Basically, it allows 32 bits machine to address file larger than 4GB, get
correct results when asking for their size, allows to read and write them,
etc...
It does so by, from the PHP's side, getting double instead of int for the
file size/ offset functions, when the size is larger than 2^31.
This means that files with size:
- up to 2^32 bytes works as previously (integer returned / used)
- up to 2^52 bytes can be handled correctly (double's mantissa is 52 bits,
no loss in precision here) - from 2^52 up to 2^64 will have their size rounded, yet, reading and
writing will work as expected since it's done in the PHP's binary.
The changes are:
- Some size_t are changed to off_t wherever required.
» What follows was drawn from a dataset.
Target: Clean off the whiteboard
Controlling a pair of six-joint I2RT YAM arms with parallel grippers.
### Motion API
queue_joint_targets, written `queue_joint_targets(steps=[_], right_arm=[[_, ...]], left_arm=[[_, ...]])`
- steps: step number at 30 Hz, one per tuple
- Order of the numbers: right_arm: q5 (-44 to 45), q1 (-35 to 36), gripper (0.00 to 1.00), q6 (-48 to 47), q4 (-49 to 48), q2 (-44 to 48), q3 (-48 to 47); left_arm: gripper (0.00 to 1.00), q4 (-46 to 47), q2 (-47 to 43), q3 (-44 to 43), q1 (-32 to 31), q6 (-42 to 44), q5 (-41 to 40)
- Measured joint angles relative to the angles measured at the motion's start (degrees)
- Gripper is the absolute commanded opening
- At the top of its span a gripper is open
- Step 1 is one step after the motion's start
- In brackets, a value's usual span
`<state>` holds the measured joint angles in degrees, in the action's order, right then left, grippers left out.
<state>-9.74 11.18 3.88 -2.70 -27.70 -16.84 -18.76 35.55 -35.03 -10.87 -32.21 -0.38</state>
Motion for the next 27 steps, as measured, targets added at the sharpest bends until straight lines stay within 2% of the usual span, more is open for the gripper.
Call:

- The code with unique mmap now loops the mmap until the complete
file/stream is done processing - Fix for the mmap of a popen's pipe that can't work (unrelated, but easy
to fix while working on the mmap code) - Change the return type based on the actual range of the manipulated
number (so if the value fit in a integer, a integer is used, and the code
that used to work still works, but if it does not fit, a double is used,
and the code that used to fails now works)
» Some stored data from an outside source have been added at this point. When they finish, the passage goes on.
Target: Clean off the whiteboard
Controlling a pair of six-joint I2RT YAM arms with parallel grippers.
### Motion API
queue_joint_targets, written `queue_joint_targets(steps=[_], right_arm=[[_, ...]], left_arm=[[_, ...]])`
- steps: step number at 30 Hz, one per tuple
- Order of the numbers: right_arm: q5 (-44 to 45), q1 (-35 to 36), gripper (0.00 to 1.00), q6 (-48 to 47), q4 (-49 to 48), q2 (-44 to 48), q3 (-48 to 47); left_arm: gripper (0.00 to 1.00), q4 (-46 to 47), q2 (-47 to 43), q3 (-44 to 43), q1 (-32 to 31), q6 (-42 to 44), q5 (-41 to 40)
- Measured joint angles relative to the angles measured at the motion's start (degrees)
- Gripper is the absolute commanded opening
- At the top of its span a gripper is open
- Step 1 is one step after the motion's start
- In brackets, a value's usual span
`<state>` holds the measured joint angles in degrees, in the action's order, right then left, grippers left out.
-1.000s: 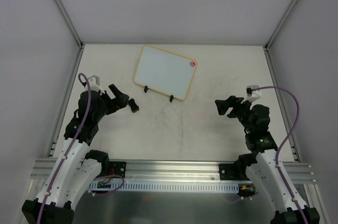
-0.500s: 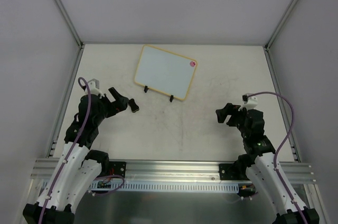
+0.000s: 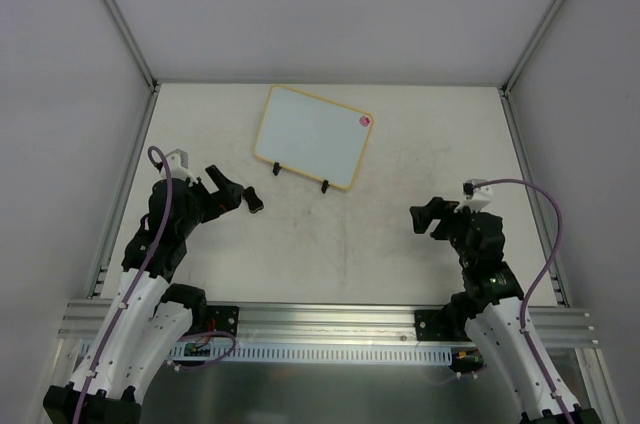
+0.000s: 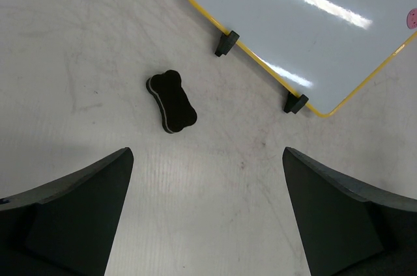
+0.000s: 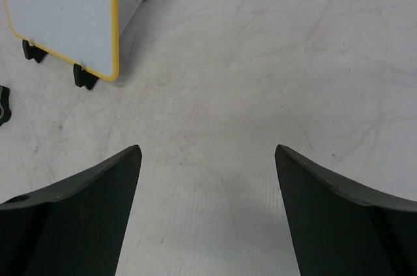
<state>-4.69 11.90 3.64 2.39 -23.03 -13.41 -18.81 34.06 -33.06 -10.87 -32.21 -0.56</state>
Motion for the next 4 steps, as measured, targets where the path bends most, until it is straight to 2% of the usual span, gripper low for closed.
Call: queue_joint_targets(steps=[4], right_arm=[[-0.09, 0.0, 0.87, 0.0, 0.0, 0.0, 0.09]], left_arm=[[0.99, 0.0, 0.0, 0.0, 0.0, 0.0, 0.0]])
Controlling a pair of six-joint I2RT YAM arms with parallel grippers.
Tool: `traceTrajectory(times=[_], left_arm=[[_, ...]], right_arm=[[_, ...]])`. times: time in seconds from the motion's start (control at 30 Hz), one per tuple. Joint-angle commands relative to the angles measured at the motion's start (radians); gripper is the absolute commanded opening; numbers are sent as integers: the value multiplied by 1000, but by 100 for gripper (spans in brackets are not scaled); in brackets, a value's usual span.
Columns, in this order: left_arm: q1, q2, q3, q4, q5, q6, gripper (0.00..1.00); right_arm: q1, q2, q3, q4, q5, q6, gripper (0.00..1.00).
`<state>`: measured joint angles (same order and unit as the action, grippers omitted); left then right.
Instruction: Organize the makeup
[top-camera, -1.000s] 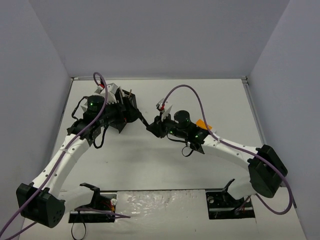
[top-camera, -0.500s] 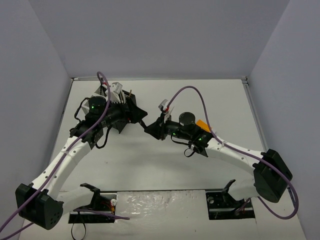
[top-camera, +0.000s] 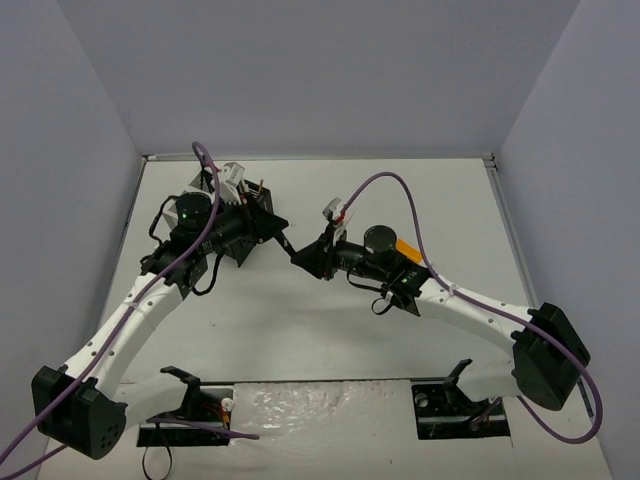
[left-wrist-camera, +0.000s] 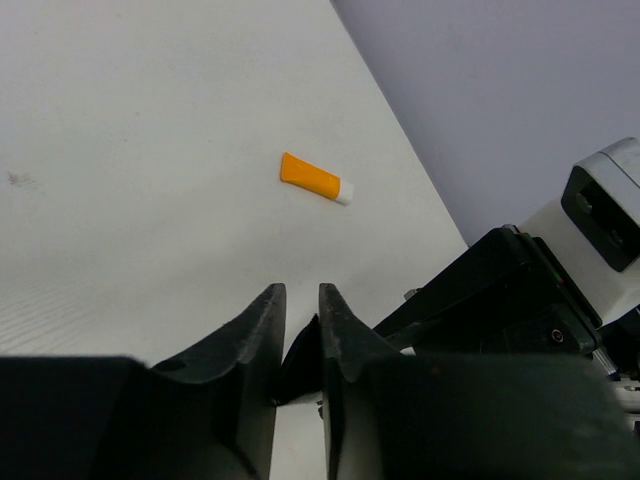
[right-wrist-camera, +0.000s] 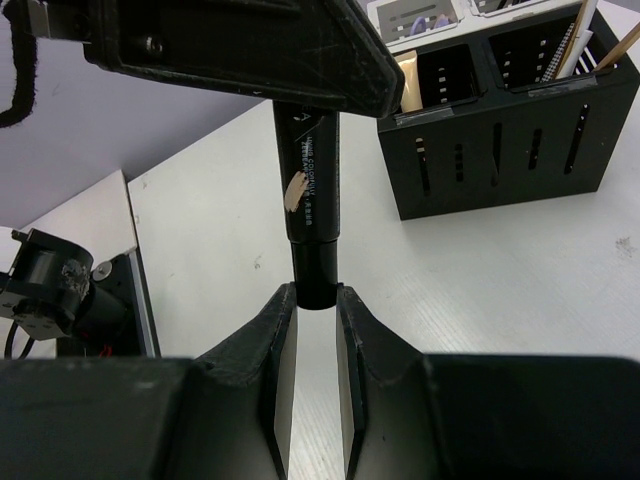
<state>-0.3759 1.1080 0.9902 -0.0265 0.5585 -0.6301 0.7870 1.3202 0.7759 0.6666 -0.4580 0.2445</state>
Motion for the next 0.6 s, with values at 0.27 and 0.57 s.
traceTrajectory(times=[0.27, 0.57], left_arm=[[-6, -16, 27, 98, 7, 23, 0], [15, 30, 187, -114, -445, 287, 0]], right_arm=[[-48, -45, 25, 69, 21, 13, 77], [-128, -95, 26, -176, 210, -65, 98]])
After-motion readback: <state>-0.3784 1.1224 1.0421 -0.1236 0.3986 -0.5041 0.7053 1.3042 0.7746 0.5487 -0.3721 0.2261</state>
Please notice that I'm not a PHP developer, I don't have any time left for
maintaining this patch, but I'm sure this patch has a value. So, I deny any
right on it and put it in public domain for whoever wants to improve it,
integrate it.
Let me know your remarks.
Cyril
Hi,
Please find attached a patch for adding large file size support to
PHP 5.5.1.
The patch didn't make it. Please send as text/plain (i.e. using .txt
extension)
It does so by, from the PHP's side, getting double instead of int for
the file size/ offset functions, when the size is larger than 2^31.
This has some problems - for further handling onemight need the exact
file size (i.e. content length headers, checking structures, reading
specific positions)
This means that files with size:
- up to 2^32 bytes works as previously (integer returned / used)
- up to 2^52 bytes can be handled correctly (double's mantissa is 52
bits, no loss in precision here)
This might work for the initial operation, but as soon as the user does
a calculation ("give me the last ten bytes") this will cause issues.
- from 2^52 up to 2^64 will have their size rounded, yet, reading and
writing will work as expected since it's done in the PHP's binary.The changes are:
- Some size_t are changed to off_t wherever required.
This disqualifies from 5.5 and allows use in 5.6 only.
johannes
On Fri, Aug 30, 2013 at 4:52 PM, Johannes Schlüter
johannes@schlueters.de wrote:
Hi,
Please find attached a patch for adding large file size support to
PHP 5.5.1.The patch didn't make it. Please send as text/plain (i.e. using .txt
extension)
Done.
It does so by, from the PHP's side, getting double instead of int for
the file size/ offset functions, when the size is larger than 2^31.This has some problems - for further handling onemight need the exact
file size (i.e. content length headers, checking structures, reading
specific positions)This means that files with size:
- up to 2^32 bytes works as previously (integer returned / used)
- up to 2^52 bytes can be handled correctly (double's mantissa is 52
bits, no loss in precision here)This might work for the initial operation, but as soon as the user does
a calculation ("give me the last ten bytes") this will cause issues.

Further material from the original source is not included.